Remark 4. As we can see, the reciprocal rule derived (Theorem 1) is very similar to the product rule for the product of several functions:

\begin{equation} \left(u_1 \cdots u_m \right)^{(n)} =\sum_{\ell_1+\cdots+\ell_m=n}{\binom{n}{\ell_1,\ldots,\ell_m}\prod_{i=1}^{m}{u_i^{(\ell_i)}}} \end{equation}
(6)
There exists other alternatives for proving Theorem 1. In what follows, we will present a few propositions that will be useful for doing so. First, let us prove the following useful proposition for the derivative of a product.

Proposition 1. Let \(u_1\), \(\ldots\), \(u_n\) be differentiable functions of \(x\), we have that \begin{equation*} \frac{d}{dx}\left(\prod_{i=1}^{n}{u_i}\right) =\left(\prod_{i=1}^{n}{u_i}\right)\sum_{j=1}^{n}{\frac{u_{i}^{'}}{u_i}} .\end{equation*}

Proof. Let \(f(x)=u_1 \cdots u_n\). Taking the logarithm of both sides, we get \begin{equation*} \ln f(x) =\ln\left(\prod_{i=1}^{n}{u_i}\right) =\sum_{i=1}^{n}{\ln u_i}. \end{equation*} Differentiating both sides, we get \begin{equation*} -\frac{f'(x)}{f(x)} =-\sum_{i=1}^{n}{\frac{u_{i}^{'}}{u_i}}. \end{equation*} Canceling the minus sign, we obtain the desired formula.

Now we prove the following partition identity involving a special sum of multinomial coefficients.
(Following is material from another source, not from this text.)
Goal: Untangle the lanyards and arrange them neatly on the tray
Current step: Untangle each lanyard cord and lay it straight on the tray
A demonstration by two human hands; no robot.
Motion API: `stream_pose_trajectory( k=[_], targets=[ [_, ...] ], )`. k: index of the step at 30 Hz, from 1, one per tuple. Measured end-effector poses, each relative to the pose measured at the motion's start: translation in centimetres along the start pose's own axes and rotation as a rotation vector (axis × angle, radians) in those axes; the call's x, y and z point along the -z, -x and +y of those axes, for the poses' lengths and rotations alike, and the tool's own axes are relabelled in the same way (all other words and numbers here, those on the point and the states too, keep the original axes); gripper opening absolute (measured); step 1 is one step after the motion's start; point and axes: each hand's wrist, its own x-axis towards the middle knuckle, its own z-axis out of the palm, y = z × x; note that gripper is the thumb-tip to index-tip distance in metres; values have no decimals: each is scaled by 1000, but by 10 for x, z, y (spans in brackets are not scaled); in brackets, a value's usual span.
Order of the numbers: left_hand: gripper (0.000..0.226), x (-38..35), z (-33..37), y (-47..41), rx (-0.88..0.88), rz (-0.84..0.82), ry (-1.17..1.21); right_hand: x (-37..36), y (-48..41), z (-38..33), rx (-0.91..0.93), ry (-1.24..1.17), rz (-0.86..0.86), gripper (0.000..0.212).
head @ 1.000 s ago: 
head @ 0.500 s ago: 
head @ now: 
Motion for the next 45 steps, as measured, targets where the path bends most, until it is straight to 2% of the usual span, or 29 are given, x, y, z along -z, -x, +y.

This expression is equivalent to Lemma 1 that we used to prove Theorem 1.

Proposition 2. We have that \begin{equation*} \sum_{\substack{\sum{\varphi_i}=\sum{Y_i}-1 \\ \varphi_i \leq Y_i}}{\binom{\sum{Y_i}-1}{\varphi_1, \ldots, \varphi_n}} =\binom{\sum{Y_i}}{Y_1, \ldots, Y_n} .\end{equation*}

Proof. Let \(Z_i=Y_i-\varphi_i\) for \(1 \leq i \leq n\). \begin{equation*} \begin{split} \sum_{\substack{\sum{\varphi_i}=\sum{Y_i}-1 \\ \varphi_i \leq Y_i}}{\binom{\sum{Y_i}-1}{\varphi_1, \ldots, \varphi_n}} &=\frac{(\sum{Y_i}-1)!}{Y_1! \cdots Y_n!}\sum_{\substack{\sum{\varphi_i}=\sum{Y_i}-1 \\ \varphi_i \leq Y_i}}{\frac{Y_1! \cdots Y_n!}{\varphi_1! \cdots \varphi_n!}}\\ &=\frac{(\sum{Y_i}-1)!}{Y_1! \cdots Y_n!}\sum_{\substack{\sum{Z_i}=1 \\ Z_i \geq 0}}{\frac{Y_1! \cdots Y_n!}{(Y_1-Z_1)! \cdots (Y_n-Z_n)!}} .\end{split} \end{equation*} Knowing that the \(Z_i\)'s are non-negative integers, the only way for their sum to be equal to 1 is if one of them is equal to 1 and the others are equal to 0. Hence, we have that \begin{equation*} \sum_{\substack{\sum{Z_i}=1 \\ Z_i \geq 0}}{\frac{Y_1! \cdots Y_n!}{(Y_1-Z_1)! \cdots (Y_n-Z_n)!}} =\sum_{i=1}^{n}{\frac{Y_i!}{(Y_i-1)!}} =\sum_{i=1}^{n}{Y_i} .\end{equation*} Substituting back, we obtain the proposition.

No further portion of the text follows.